==== DATASET EXCERPTS ====
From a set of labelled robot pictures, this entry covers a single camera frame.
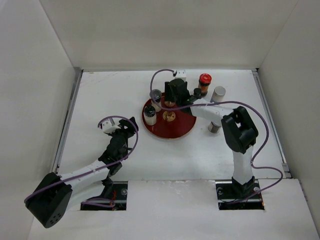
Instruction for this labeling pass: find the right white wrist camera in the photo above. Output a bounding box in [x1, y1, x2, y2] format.
[173, 69, 187, 81]

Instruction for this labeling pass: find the black knob cap salt bottle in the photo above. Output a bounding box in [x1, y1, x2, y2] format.
[143, 104, 157, 126]

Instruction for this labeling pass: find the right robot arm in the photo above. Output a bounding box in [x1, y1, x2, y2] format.
[164, 78, 259, 199]

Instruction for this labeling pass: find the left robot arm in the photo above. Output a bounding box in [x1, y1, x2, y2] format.
[24, 116, 139, 229]

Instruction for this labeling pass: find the red lid chili sauce jar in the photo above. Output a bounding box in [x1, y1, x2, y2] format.
[198, 73, 212, 96]

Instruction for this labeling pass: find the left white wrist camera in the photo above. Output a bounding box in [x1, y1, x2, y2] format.
[98, 118, 121, 134]

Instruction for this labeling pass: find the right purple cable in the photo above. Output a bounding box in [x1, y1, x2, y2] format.
[149, 68, 285, 203]

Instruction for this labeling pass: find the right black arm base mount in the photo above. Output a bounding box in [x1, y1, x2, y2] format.
[215, 177, 265, 211]

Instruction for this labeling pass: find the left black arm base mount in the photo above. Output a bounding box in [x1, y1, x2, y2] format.
[80, 178, 129, 211]

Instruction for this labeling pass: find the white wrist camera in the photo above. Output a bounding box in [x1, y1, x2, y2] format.
[98, 118, 121, 134]
[173, 69, 187, 81]

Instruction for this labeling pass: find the tall silver lid jar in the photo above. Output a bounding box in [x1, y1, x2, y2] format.
[211, 86, 226, 103]

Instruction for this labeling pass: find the red round tray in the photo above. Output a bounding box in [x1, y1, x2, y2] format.
[141, 98, 197, 139]

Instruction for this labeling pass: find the clear cap salt grinder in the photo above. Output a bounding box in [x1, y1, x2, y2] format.
[149, 89, 162, 113]

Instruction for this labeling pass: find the small black cap spice bottle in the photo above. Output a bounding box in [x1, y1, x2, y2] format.
[193, 88, 202, 99]

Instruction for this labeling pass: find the pink lid spice jar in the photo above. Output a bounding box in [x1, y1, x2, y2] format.
[164, 101, 176, 108]

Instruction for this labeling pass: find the white blue lid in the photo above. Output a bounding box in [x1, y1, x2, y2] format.
[208, 122, 221, 134]
====
## TO DO
All entries above are to be restated exactly, with every image omitted.

## WRITTEN RESPONSE
From a set of labelled robot pictures, this entry covers a single camera frame.
Instruction for this labeling pass: find the right white wrist camera in the photo above. Output a bounding box in [x1, y1, x2, y2] format.
[173, 69, 187, 81]

Instruction for this labeling pass: find the black knob cap salt bottle in the photo above. Output a bounding box in [x1, y1, x2, y2] format.
[143, 104, 157, 126]

Instruction for this labeling pass: find the right robot arm in the photo above. Output a bounding box in [x1, y1, x2, y2] format.
[164, 78, 259, 199]

Instruction for this labeling pass: find the left robot arm in the photo above. Output a bounding box in [x1, y1, x2, y2] format.
[24, 116, 139, 229]

Instruction for this labeling pass: find the red lid chili sauce jar in the photo above. Output a bounding box in [x1, y1, x2, y2] format.
[198, 73, 212, 96]

Instruction for this labeling pass: find the left white wrist camera in the photo above. Output a bounding box in [x1, y1, x2, y2] format.
[98, 118, 121, 134]

Instruction for this labeling pass: find the right purple cable in the photo above. Output a bounding box in [x1, y1, x2, y2] format.
[149, 68, 285, 203]

Instruction for this labeling pass: find the right black arm base mount in the photo above. Output a bounding box in [x1, y1, x2, y2] format.
[215, 177, 265, 211]

Instruction for this labeling pass: find the left black arm base mount in the photo above. Output a bounding box in [x1, y1, x2, y2] format.
[80, 178, 129, 211]

Instruction for this labeling pass: find the white wrist camera in the photo above. Output a bounding box in [x1, y1, x2, y2] format.
[98, 118, 121, 134]
[173, 69, 187, 81]

Instruction for this labeling pass: find the tall silver lid jar in the photo above. Output a bounding box in [x1, y1, x2, y2] format.
[211, 86, 226, 103]

Instruction for this labeling pass: find the red round tray in the photo above. Output a bounding box in [x1, y1, x2, y2] format.
[141, 98, 197, 139]

Instruction for this labeling pass: find the clear cap salt grinder in the photo above. Output a bounding box in [x1, y1, x2, y2] format.
[149, 89, 162, 113]

Instruction for this labeling pass: find the small black cap spice bottle in the photo above. Output a bounding box in [x1, y1, x2, y2] format.
[193, 88, 202, 99]

Instruction for this labeling pass: find the pink lid spice jar in the photo above. Output a bounding box in [x1, y1, x2, y2] format.
[164, 101, 176, 108]

Instruction for this labeling pass: find the white blue lid in the photo above. Output a bounding box in [x1, y1, x2, y2] format.
[208, 122, 221, 134]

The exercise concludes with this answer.